Task:
Search the material for lines containing the word "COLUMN", and copy each one.

━━━━━━━━━━

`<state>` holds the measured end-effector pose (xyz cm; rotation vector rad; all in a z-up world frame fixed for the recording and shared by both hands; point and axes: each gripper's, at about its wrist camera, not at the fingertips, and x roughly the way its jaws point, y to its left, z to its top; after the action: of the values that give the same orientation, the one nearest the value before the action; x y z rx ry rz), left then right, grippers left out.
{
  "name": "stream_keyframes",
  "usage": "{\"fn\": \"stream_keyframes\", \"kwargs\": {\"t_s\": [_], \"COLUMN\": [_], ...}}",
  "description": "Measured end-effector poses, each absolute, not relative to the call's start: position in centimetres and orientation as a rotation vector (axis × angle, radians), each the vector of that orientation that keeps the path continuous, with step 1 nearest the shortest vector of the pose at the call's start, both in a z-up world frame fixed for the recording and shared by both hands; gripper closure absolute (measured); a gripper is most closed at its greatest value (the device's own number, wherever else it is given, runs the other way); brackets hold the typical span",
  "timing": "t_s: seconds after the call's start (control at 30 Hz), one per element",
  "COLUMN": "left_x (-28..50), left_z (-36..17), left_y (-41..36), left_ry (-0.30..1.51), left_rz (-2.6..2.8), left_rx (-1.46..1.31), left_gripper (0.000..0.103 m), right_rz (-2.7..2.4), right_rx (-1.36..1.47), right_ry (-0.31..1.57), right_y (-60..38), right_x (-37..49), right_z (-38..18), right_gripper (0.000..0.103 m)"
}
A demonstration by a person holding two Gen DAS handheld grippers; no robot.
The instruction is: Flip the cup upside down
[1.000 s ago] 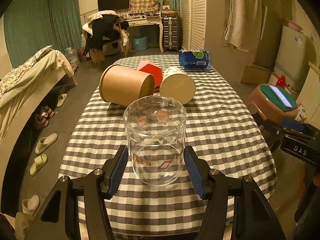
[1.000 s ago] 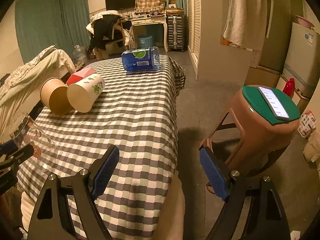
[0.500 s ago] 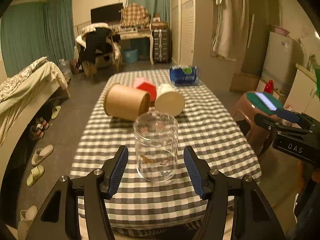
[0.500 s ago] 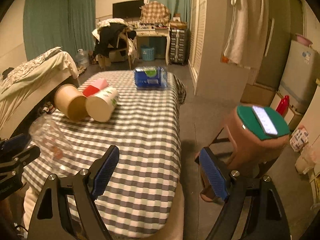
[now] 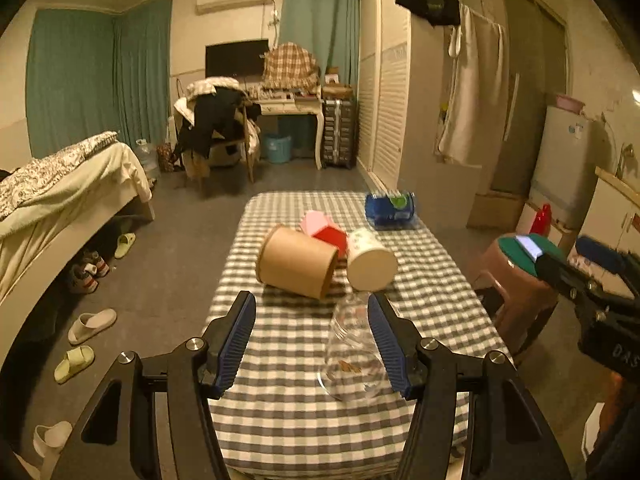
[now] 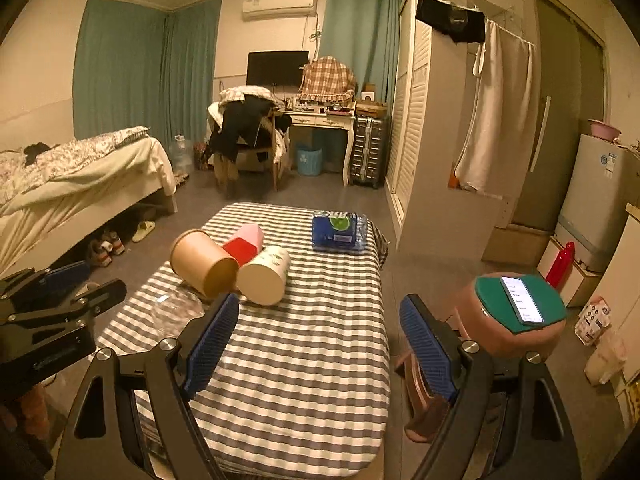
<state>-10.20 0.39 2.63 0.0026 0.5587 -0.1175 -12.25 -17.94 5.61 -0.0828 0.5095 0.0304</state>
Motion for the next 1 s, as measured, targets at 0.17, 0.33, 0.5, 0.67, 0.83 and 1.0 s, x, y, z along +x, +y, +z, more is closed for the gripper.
{"fn": "stream_keyframes", "kwargs": {"t_s": [0.17,0.33,0.5,0.67,0.83,1.0], "left_x": [-10.9,-11.5,-11.8,-11.5,-11.5,-11.6], "left_z": [2.0,1.3,0.9,0.1,-0.1,-0.4], "left_y": [1.7,2.6,3.0,2.8,2.9,2.9], "left_ry": [0.547,0.529,0.503,0.516,0.526,0.534], "left_rz": [-0.106,-0.055,-0.023,-0.009,-0.001,0.009], "left_rx": [-0.03,-0.017,-0.002,-0.009,-0.015,-0.011], "left_gripper": [0.042,0.042,0.021,0.0,0.0,0.0], "right_rz": [0.045,0.052,0.046,0.012,0.004,-0.005], "right_rx": [-0.074,-0.051,-0.028,-0.043,-0.047,-0.043], "right_ry": [0.509,0.526,0.556,0.575,0.559,0.55], "right_y": [-16.8,-16.5,-16.8,-17.1,-17.2,-17.2], "right_x": [-13.2,-13.1,-12.5,-12.1,-12.3,-12.3], "right_z": [4.9,3.1,1.2,-0.1,0.1,0.2], "right_gripper": [0.02,0.02,0.02,0.01,0.003,0.0]}}
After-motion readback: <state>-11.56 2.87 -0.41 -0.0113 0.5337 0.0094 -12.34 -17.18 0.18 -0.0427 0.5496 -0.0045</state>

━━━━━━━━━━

Response below:
  "usage": "{\"fn\": \"stream_keyframes\", \"kwargs\": {\"t_s\": [_], \"COLUMN\": [_], ...}}",
  "COLUMN": "left_x (-28..50), left_z (-36..17), left_y (-41..36), left_ry (-0.30..1.51), left_rz (-2.6..2.8), left_rx (-1.46..1.31), left_gripper (0.000..0.103 m), right_rz (-2.7..2.4), right_rx (-1.36..1.47), right_ry (-0.31..1.57), right_y (-60..38), right_x (-37..49), right_z (-38..18), right_gripper (0.000..0.103 m)"

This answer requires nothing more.